WHAT TO DO:
Pick out every line in the data below that holds "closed".

THE DATA:
******************************

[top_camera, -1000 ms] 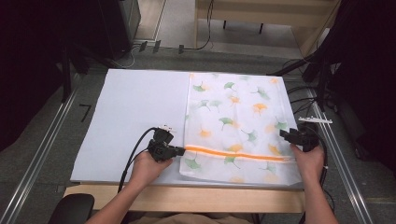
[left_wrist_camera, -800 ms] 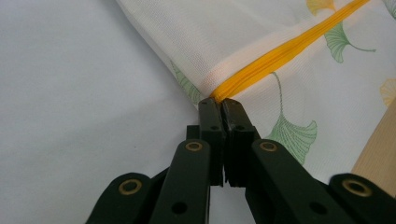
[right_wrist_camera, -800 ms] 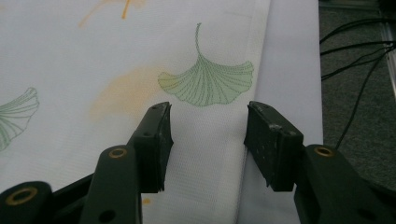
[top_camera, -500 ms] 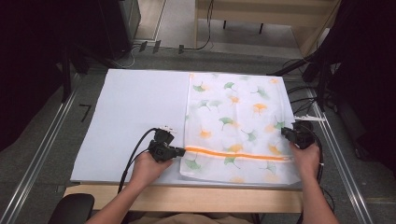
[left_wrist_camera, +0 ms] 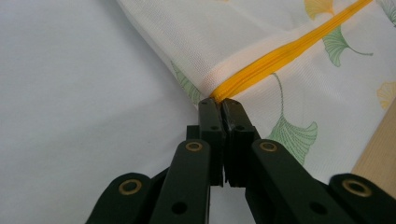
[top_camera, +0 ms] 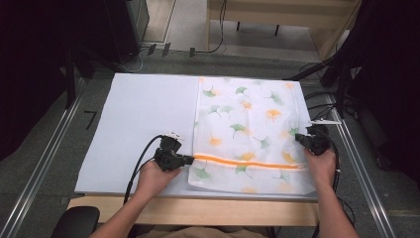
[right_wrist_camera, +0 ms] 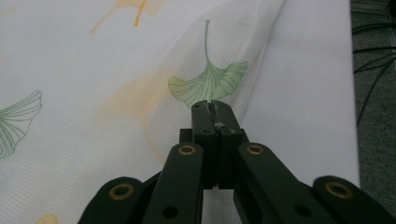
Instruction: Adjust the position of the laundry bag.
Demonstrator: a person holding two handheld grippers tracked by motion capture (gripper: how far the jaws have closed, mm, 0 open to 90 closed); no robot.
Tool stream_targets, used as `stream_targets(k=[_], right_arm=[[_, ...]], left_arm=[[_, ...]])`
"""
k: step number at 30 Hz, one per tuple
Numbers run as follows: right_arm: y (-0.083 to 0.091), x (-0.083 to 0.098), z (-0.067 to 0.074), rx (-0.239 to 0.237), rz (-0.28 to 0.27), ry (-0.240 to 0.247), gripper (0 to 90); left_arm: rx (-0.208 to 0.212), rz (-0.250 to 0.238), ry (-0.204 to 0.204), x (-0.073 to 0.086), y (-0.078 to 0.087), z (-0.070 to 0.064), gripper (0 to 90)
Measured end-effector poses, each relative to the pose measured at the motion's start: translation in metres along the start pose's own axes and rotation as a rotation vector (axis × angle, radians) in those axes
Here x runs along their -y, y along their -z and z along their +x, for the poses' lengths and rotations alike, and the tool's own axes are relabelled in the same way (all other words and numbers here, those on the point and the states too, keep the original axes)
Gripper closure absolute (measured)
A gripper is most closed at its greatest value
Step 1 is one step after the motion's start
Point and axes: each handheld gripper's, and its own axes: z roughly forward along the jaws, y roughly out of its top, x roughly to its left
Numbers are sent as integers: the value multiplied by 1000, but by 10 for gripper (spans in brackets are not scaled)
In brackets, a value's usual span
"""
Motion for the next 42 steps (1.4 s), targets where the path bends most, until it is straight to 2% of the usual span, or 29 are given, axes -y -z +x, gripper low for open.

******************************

REPLY:
Demonstrator: a person holding two handheld grippers tracked by motion capture (gripper: how far the jaws have closed, mm, 0 open to 90 closed); no robot.
A gripper is most closed at its greatest value

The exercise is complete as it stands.